> **REQUIREMENT**
Only a number is expected in reply: the count of lines below where the word "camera" occurs.

> **SUPPLIED MATERIAL**
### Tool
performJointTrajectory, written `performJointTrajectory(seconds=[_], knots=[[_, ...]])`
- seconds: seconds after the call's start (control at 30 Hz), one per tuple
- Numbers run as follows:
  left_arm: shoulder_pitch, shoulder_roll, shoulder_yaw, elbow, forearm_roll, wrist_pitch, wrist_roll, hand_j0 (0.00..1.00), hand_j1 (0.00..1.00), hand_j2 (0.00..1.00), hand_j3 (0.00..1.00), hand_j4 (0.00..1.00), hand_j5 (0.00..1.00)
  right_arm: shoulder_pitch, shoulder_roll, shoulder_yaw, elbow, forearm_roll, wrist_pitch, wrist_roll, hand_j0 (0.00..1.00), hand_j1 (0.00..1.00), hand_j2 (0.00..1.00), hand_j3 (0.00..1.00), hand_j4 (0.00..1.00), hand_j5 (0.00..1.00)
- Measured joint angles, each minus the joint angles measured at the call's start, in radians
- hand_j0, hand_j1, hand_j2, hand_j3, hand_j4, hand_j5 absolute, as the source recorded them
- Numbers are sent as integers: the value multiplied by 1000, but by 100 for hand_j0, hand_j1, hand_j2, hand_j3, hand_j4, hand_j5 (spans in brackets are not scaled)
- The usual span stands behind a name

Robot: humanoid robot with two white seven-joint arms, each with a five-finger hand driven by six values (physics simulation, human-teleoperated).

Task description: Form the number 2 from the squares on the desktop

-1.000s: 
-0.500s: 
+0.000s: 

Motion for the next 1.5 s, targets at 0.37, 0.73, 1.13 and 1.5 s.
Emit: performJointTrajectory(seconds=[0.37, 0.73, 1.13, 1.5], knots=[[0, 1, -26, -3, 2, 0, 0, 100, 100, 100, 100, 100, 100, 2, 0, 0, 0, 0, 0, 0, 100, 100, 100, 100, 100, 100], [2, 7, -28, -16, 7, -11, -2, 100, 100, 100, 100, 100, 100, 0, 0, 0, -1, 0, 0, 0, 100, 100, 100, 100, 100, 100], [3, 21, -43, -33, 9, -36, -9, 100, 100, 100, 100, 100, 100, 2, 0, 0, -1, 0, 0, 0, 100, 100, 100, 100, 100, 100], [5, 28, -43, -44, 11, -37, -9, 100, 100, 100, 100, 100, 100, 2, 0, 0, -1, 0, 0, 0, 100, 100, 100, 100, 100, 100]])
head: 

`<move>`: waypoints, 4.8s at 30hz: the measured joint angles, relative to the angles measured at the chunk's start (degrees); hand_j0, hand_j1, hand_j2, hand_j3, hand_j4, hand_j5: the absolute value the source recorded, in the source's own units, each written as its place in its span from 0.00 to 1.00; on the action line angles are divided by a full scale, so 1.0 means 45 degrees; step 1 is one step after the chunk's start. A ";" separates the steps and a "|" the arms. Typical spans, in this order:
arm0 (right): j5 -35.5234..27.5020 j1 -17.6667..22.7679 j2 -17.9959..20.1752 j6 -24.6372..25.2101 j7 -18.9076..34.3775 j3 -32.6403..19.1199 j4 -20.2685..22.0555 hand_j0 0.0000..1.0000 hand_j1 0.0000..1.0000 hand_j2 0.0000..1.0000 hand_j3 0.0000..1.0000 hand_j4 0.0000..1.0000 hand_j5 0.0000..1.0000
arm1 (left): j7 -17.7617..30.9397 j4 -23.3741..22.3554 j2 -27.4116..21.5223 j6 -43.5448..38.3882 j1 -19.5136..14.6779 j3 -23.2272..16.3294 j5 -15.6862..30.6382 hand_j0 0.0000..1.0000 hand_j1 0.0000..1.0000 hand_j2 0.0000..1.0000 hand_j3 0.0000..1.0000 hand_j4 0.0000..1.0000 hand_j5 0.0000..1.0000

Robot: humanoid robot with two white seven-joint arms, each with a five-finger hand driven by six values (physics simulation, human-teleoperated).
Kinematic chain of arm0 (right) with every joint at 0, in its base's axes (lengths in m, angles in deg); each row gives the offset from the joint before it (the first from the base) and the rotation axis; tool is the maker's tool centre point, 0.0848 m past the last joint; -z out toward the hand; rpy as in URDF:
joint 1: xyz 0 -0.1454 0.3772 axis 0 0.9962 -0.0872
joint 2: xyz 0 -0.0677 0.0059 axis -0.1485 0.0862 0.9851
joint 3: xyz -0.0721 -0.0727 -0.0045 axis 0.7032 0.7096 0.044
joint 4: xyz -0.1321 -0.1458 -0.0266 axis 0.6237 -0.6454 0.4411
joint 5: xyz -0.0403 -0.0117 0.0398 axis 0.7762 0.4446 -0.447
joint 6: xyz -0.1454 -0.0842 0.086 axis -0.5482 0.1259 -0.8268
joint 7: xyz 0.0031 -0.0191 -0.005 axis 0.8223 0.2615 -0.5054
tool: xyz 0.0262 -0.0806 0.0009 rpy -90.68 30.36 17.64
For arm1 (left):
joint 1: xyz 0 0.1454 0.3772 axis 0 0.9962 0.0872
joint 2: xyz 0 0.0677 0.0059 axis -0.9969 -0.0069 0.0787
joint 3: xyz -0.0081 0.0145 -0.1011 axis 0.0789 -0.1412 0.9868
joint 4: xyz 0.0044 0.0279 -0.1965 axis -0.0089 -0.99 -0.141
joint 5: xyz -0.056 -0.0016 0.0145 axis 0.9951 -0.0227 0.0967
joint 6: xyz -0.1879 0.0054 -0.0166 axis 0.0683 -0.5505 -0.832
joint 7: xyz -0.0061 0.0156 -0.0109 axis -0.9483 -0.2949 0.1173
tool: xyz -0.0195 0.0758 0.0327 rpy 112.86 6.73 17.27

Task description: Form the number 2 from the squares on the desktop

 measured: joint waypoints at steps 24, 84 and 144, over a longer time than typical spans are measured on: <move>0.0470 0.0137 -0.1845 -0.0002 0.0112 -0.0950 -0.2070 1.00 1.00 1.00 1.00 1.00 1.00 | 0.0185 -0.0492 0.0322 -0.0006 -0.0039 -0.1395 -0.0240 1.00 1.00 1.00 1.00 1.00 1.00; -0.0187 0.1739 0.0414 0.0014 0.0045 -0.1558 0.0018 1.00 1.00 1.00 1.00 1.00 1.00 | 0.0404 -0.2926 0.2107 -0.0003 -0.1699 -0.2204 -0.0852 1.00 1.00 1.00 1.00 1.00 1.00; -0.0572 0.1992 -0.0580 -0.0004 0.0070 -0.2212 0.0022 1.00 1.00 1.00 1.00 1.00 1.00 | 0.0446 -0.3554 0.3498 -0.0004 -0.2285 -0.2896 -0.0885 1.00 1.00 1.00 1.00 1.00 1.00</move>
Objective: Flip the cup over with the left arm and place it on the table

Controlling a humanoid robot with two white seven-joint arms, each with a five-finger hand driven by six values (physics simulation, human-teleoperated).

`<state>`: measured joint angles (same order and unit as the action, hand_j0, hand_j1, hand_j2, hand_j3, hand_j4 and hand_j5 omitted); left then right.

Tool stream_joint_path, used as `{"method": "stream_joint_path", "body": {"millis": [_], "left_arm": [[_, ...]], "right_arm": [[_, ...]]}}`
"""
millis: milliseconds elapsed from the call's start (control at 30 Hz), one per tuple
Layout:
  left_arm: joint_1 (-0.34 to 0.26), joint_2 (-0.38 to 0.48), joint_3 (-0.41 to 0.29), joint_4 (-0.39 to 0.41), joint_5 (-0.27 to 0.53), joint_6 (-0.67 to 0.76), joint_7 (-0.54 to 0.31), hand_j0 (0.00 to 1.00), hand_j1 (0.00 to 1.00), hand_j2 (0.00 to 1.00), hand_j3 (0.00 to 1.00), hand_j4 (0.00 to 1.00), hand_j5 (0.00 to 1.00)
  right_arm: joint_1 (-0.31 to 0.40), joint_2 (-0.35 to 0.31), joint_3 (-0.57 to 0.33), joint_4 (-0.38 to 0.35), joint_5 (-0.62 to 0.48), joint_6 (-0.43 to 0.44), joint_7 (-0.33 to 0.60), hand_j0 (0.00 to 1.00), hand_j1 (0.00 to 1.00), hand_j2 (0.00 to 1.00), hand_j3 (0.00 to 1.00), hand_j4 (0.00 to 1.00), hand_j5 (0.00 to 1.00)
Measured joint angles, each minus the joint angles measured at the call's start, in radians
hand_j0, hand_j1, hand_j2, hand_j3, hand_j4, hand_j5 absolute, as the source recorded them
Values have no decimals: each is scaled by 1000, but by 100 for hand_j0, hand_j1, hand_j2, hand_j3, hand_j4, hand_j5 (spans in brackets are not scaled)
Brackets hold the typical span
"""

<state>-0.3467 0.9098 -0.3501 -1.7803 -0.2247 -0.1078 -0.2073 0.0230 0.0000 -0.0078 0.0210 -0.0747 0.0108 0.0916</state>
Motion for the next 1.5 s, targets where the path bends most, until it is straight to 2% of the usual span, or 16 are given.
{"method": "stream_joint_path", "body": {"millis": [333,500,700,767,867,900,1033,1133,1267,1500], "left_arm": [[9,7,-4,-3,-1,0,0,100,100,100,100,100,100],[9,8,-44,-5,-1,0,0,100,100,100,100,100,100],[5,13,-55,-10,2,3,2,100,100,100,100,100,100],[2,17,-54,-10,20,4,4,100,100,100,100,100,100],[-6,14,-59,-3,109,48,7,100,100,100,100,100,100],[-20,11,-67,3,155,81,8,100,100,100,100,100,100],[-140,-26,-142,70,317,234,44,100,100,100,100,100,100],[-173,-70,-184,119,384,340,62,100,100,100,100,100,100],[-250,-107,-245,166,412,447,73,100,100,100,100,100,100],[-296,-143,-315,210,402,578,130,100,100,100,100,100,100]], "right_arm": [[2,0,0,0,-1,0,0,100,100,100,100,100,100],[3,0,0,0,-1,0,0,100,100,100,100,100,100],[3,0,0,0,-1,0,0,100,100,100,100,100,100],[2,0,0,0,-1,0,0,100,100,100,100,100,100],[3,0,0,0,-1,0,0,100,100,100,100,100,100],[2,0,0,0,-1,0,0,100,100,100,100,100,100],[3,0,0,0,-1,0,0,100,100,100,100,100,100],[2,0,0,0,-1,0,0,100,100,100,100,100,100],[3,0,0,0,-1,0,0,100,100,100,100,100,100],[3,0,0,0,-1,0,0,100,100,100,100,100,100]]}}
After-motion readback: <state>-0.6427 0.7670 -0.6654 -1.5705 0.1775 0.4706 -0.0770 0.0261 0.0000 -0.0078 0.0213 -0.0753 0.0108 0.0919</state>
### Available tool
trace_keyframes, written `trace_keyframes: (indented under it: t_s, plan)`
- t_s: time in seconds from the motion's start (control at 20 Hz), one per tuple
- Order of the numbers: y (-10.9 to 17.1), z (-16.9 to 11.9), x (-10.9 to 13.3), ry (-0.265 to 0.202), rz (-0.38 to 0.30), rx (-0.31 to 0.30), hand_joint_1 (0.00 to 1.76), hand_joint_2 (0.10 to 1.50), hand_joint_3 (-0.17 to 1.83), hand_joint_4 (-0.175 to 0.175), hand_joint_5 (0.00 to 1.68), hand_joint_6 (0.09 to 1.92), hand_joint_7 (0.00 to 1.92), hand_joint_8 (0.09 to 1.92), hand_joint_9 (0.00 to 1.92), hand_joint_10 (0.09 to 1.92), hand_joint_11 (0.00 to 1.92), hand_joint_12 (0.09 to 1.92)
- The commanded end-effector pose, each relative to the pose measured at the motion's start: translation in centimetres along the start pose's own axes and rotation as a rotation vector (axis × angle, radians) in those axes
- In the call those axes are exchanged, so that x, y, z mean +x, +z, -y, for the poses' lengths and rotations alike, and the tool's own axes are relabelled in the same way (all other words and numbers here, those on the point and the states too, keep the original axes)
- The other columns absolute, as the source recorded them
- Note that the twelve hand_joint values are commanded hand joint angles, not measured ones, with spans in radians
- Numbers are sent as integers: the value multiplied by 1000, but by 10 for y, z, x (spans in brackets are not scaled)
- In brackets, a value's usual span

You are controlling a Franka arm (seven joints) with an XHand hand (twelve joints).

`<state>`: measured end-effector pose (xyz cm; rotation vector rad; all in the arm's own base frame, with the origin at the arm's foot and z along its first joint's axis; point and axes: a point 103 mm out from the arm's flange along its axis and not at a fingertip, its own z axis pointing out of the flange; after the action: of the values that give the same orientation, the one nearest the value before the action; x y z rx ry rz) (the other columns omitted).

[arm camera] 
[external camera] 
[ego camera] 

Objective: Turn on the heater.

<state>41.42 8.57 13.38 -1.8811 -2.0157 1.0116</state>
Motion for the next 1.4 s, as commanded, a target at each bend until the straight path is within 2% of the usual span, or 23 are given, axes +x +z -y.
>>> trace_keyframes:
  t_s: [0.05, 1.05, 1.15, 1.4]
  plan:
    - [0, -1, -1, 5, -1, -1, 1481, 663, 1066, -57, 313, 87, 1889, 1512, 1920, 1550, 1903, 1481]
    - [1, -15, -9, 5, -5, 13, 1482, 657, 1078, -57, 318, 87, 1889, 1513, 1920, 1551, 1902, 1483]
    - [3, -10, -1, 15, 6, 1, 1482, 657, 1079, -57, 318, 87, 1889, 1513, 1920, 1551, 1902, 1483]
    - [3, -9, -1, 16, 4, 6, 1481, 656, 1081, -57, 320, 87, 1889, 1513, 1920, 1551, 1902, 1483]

> **EXPECTED ANSWER**
3